Key Benefits of Mezzanine Financing
Business owners choose mezzanine capital for a variety of strategic reasons that go beyond simply needing cash. It offers a unique combination of advantages that are difficult to find in other financing products, making it an ideal solution for specific growth scenarios. The flexibility and structure are tailored to align with the long-term goals of an established, cash-flow positive business.
The primary benefits include:
- Minimal Ownership Dilution: Compared to raising pure equity from venture capital or private equity, mezzanine financing is far less dilutive. While warrants do grant the lender a small equity stake, it is typically a very small percentage (1-5%) compared to the 20-40% or more that an equity investor might require. This allows existing owners to retain control and the vast majority of their company's future upside.
- Flexibility and Customization: Mezzanine lenders are known for their ability to structure deals creatively. Terms are highly negotiable and can be tailored to the specific cash flow patterns and growth plans of the business. This can include features like deferred interest payments (PIK interest), interest-only periods, and flexible covenants, providing breathing room for the company to execute its strategy.
- Long-Term Partnership: Mezzanine investors are not passive lenders. They are experienced financial partners who conduct extensive due diligence and invest for the long term (typically 3-7 years). Their success is tied to the company's success, so they often provide valuable strategic guidance, industry connections, and board-level advice without demanding the level of control an equity investor would.
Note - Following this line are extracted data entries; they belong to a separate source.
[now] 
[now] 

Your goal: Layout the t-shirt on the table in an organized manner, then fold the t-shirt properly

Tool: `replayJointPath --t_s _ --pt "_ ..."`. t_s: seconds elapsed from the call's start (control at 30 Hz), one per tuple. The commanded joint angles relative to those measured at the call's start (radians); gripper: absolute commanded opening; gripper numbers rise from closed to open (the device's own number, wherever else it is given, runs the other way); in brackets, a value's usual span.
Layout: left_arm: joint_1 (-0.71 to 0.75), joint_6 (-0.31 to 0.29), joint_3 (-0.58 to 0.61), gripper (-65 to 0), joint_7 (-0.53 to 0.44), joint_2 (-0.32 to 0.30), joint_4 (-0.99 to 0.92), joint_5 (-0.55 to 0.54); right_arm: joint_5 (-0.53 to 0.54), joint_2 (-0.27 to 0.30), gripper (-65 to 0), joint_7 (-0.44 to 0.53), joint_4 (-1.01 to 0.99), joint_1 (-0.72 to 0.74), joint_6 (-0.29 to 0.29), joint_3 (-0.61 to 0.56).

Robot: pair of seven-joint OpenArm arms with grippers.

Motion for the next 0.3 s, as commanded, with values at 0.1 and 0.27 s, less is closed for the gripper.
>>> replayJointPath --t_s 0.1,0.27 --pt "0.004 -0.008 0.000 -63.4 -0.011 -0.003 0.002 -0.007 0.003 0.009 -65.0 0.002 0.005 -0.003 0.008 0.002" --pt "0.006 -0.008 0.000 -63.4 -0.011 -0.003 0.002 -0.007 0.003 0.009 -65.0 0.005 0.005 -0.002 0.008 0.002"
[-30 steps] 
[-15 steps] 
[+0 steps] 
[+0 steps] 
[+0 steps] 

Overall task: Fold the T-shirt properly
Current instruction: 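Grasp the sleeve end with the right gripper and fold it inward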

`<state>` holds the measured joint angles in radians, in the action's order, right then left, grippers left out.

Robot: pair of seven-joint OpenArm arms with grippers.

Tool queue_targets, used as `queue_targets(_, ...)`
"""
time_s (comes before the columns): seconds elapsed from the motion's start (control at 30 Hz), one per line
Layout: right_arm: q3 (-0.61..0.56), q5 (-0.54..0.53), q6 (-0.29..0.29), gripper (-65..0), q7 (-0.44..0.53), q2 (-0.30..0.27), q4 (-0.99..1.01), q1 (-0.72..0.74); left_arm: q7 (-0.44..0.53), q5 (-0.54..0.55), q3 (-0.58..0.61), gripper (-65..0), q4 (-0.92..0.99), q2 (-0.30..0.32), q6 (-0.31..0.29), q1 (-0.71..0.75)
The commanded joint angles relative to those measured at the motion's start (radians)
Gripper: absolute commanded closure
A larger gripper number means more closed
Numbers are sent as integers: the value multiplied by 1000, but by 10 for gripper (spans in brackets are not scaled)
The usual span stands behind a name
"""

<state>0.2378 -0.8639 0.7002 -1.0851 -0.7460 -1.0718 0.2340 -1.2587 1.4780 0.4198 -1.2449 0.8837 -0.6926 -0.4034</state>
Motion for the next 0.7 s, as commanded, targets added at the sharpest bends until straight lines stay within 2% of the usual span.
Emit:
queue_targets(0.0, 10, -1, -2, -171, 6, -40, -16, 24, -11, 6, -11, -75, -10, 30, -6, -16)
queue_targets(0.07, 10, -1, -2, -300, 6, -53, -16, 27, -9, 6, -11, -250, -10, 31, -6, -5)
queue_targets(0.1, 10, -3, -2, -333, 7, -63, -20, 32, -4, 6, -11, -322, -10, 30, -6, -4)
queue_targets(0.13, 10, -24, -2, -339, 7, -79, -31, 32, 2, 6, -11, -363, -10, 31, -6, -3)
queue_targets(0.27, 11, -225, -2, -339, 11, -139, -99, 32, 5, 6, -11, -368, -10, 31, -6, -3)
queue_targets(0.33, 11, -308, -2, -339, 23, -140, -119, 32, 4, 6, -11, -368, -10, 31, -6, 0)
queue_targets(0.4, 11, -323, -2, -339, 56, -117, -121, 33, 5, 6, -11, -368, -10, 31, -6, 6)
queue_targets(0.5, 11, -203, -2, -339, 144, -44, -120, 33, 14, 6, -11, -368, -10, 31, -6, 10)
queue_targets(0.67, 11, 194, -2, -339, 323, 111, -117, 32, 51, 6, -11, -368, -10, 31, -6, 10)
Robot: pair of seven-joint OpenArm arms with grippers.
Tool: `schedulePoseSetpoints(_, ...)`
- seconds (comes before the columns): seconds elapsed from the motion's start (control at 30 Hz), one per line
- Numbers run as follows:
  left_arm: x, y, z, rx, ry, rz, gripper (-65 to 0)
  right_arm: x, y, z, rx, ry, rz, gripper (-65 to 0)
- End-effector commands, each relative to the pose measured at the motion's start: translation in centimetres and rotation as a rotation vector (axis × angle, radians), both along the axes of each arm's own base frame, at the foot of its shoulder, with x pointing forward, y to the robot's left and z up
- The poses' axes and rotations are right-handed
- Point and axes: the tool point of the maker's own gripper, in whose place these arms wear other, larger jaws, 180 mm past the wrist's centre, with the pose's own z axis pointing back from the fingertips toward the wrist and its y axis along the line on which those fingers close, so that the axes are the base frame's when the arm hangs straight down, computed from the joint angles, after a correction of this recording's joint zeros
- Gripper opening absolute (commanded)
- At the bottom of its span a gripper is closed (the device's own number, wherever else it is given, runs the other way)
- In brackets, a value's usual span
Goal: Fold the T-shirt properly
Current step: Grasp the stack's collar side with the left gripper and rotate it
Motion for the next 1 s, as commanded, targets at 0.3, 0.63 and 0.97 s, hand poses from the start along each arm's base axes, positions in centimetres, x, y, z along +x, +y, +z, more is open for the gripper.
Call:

- Interest Tax Shield: Because the bulk of a mezzanine deal is structured as debt, the interest payments are generally tax-deductible for the company. This can significantly lower the effective cost of the capital compared to equity financing, which offers no such tax advantage.
- Faster Access to Capital: While the due diligence process is thorough, it can often be faster and less complex than a full-blown equity fundraising round or a public offering. Mezzanine funds are specialized and can move efficiently to close a deal once they are comfortable with the business's fundamentals.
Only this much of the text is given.